Weird Things About Your Local Crag
|
|
I feel like there are weird things at every little crag I have met more people who have sent 13b who have not sent 12c,12d, or 13a at little si than people who have done 12c-13b. Also at little si there is a 14a here that starts by climbing a rope ladder, clipping three bolts and lowering back down to the first bolt. The route directly to the right is just manufactured holds up to the real holds. No one bats an eye at these routes. Vantage people will cook alive in the sun. |
|
|
Princess Puppy Lovrwrote: I actually like this thread idea. Good Job Trevstar
To me this is less “weird” than it is sporadic grading (or a soft 13b). However I’ve only climbed at little si a handful of times 6+ years ago. So it could just be weird. Also at little si there is a 14a here that starts by climbing a rope ladder, clipping three bolts and lowering back down to the first bolt. That is a little weird. Why not stick clip them, are they too high up for a stick clip? Is it a French free start or do you still climb through the section you initially rope ladder through. I NEED ANSWERS!

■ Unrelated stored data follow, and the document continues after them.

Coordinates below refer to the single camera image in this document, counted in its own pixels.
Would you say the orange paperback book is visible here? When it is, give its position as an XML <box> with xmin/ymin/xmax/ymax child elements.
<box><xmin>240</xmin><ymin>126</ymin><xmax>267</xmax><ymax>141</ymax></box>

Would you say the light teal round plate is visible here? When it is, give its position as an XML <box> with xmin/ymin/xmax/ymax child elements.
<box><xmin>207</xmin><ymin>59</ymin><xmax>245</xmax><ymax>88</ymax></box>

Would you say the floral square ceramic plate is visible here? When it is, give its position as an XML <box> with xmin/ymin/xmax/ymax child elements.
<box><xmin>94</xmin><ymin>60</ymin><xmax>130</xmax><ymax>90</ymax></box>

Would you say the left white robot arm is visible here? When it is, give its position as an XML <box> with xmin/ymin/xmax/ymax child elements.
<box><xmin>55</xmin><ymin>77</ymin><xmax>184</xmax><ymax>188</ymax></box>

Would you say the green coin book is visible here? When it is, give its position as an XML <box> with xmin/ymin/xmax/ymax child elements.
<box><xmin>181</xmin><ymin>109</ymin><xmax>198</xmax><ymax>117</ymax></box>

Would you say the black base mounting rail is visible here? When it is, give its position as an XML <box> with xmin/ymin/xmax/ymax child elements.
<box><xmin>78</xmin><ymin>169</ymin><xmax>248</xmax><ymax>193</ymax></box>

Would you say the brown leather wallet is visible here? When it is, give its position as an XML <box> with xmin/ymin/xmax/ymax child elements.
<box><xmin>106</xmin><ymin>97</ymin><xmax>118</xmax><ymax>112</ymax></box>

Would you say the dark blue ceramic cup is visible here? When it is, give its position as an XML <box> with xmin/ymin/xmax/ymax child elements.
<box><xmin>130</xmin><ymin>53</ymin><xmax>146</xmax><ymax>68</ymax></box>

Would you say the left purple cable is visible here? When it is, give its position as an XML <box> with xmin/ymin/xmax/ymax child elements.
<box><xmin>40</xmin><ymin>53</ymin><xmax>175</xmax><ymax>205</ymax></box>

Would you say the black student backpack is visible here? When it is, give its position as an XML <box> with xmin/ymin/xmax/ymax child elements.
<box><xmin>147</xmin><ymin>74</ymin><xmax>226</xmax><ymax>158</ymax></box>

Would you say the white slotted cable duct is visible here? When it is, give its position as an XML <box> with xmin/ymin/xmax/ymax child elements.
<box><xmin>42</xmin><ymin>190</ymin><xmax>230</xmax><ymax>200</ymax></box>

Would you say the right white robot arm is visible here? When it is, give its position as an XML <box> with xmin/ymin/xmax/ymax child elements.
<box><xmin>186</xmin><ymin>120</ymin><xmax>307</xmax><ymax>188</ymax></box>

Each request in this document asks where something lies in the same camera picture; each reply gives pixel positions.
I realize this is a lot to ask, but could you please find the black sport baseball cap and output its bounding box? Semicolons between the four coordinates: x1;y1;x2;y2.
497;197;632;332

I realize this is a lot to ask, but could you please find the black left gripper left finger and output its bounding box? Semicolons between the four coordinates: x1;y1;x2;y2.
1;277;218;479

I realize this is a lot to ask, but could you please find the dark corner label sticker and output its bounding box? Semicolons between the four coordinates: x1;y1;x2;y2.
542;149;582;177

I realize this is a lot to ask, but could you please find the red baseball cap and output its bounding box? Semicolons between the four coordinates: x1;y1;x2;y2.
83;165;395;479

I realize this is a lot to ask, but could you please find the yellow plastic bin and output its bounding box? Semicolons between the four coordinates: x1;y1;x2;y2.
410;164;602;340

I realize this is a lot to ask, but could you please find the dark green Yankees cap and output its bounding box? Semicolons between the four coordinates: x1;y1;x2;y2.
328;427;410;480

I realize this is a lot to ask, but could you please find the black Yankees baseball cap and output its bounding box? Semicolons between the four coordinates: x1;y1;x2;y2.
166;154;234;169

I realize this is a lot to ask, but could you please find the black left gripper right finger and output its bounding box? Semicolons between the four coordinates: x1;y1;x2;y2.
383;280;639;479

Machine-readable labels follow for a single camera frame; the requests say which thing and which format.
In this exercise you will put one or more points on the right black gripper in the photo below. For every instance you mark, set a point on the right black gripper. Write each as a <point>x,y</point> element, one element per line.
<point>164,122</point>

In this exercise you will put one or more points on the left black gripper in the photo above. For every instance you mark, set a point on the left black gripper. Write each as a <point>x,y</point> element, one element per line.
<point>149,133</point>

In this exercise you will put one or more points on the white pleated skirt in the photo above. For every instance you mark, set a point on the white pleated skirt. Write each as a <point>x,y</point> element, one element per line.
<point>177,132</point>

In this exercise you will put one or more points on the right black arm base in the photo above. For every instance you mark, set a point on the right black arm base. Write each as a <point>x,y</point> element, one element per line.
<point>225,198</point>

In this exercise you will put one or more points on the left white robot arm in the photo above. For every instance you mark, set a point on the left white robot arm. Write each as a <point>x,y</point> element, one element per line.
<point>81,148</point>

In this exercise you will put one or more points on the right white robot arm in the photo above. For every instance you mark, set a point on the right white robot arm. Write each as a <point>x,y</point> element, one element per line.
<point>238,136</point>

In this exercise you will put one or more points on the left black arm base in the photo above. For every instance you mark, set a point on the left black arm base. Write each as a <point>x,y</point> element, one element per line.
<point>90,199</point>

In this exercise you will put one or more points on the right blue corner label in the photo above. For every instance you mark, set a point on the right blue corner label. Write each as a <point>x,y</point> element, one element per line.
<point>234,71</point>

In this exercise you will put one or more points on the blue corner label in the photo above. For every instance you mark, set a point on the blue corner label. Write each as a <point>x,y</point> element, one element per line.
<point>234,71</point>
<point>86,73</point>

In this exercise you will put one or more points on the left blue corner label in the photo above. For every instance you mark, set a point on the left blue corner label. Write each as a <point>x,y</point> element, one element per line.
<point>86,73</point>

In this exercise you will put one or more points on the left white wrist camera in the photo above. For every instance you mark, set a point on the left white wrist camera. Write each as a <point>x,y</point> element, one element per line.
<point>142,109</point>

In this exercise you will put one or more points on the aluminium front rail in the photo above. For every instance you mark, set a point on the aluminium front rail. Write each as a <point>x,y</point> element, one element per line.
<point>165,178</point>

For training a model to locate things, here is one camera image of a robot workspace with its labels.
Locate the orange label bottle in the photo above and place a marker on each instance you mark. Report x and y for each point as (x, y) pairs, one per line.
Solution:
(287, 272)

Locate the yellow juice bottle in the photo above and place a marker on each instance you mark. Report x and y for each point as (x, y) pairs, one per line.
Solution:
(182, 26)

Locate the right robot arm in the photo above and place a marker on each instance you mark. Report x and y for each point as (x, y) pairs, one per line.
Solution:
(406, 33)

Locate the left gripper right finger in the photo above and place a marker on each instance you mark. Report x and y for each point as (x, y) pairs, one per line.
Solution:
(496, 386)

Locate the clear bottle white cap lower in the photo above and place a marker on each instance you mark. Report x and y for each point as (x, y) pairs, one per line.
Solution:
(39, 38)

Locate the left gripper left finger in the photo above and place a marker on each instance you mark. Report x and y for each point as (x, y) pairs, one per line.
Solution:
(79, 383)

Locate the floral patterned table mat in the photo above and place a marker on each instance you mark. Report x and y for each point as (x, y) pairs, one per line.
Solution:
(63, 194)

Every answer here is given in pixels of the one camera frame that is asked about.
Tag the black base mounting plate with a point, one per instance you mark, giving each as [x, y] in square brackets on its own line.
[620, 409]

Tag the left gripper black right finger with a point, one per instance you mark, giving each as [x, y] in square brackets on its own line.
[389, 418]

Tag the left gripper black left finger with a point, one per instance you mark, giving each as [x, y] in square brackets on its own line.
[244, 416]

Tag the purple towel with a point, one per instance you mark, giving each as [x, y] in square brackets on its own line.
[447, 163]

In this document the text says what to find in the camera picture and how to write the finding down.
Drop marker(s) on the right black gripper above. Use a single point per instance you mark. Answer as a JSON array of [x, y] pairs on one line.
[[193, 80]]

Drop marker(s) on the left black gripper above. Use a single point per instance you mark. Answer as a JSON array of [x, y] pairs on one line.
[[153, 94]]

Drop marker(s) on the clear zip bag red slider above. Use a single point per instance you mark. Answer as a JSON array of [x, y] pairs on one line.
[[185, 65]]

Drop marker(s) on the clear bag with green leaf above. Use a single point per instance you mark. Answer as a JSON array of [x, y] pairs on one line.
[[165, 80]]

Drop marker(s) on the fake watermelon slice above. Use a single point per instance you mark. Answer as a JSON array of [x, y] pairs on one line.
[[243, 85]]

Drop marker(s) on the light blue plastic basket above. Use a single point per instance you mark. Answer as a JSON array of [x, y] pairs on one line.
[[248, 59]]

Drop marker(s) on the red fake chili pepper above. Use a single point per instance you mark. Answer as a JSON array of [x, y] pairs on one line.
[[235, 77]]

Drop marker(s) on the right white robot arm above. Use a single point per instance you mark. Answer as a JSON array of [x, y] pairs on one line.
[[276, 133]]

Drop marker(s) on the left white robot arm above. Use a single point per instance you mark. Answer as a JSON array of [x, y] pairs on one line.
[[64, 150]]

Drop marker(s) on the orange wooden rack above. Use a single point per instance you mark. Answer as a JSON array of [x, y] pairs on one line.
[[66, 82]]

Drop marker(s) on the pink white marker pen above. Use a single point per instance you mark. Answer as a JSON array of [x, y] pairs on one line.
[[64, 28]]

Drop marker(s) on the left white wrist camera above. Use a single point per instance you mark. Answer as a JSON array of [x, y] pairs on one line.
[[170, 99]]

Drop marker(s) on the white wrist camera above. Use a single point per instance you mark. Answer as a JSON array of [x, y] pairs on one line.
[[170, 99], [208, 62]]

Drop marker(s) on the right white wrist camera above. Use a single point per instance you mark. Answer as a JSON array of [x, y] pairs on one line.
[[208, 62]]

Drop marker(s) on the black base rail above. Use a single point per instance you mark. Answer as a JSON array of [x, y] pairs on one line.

Less weird if the wall is truly blank until the “real holds”. Not a fan, but still less weird in my experience. |
|
|
Translucent purple rock that’s as slick as glass aka devils lake. |
|
|
CT has a handful of routes where you need 200ft of static line if you wanna toprope some "classic" choss because (anchor) hardware is frowned upon but no one seems to mind severe clifftop erosion/degradation or static tripping hazard lines going over hiking trails... danm bolt wars are weird man. |
|
|
Princess Puppy Lovrwrote: Trevor - a full post about weird practices at WA crags, and no mention of Index? Missing some serious opportunities there; a target-rich environment for weird practices... Little Si is odd too though. The jump everyone makes to projecting Chronic is a funny one. |
|
|
"The crack is off." - half the climbs. Nothing was hard enough back in the day so everything is "historically an eliminate" or has some cryptically specific start. I guess most of the climbs come from a hand drawn and photocopied zine that barely existed in the first place, explaining the vagueness. But I enjoy the area's history so I have a fondness for the occasionally byzantine "rules." Taylor's Falls bouldering, MN. |
|
|
Not Not MP Adminwrote: The rope ladder start is to get past a 20 foot deep and 20 foot tall holdless cave at the base. If you look close at this picture you can see the rope ladder coming up from above the bush. The route goes up from there. Note that this rope ladder is separate from the more-visible metal ladder to the right. The chipped route is to the right of the cave; it starts off the platform at the top of the metal ladder. It's a heavily augmented crag, but very well done. It has taken what would otherwise be an unclimbed/unclimbable piece of choss in the woods and made a nice local projecting crag. I spent many, many days there and enjoyed it quite a lot. A good case study for situational development ethics. --- Speaking of ladders, the Waimea ladder (and the ongoing battles over it) is a bit odd, but makes sense for that crag. |
|
|
A blasted out railcut turned rail-trail giving bike access to almost 400 sport routes. Frequent/heavy pedestrian usage under cliffs that shed major rockfall on a near yearly basis, and the township (landowner) let's us do pretty much whatever we want development wise. About 100 of those routes are worth doing, and really only tolerable conditions for a month or two in the fall and a couple weeks in the spring if its dry. Safe harbor is a trip. |
|
|
JCMwrote: The overall dig at Western Washington is that you are never "in", the "in" group. There is also some extreme passive aggressive flexing about "localism" for being in the "in" group. When I sent the warm up at nevermind someone told me, " If you are new, you should try cultureshock." I just humored them and said cultureshock was great, but I had just completed sending all the 5.11s and 5.12s at that wall... I don't wanna upset anyone at Index/derail the thread.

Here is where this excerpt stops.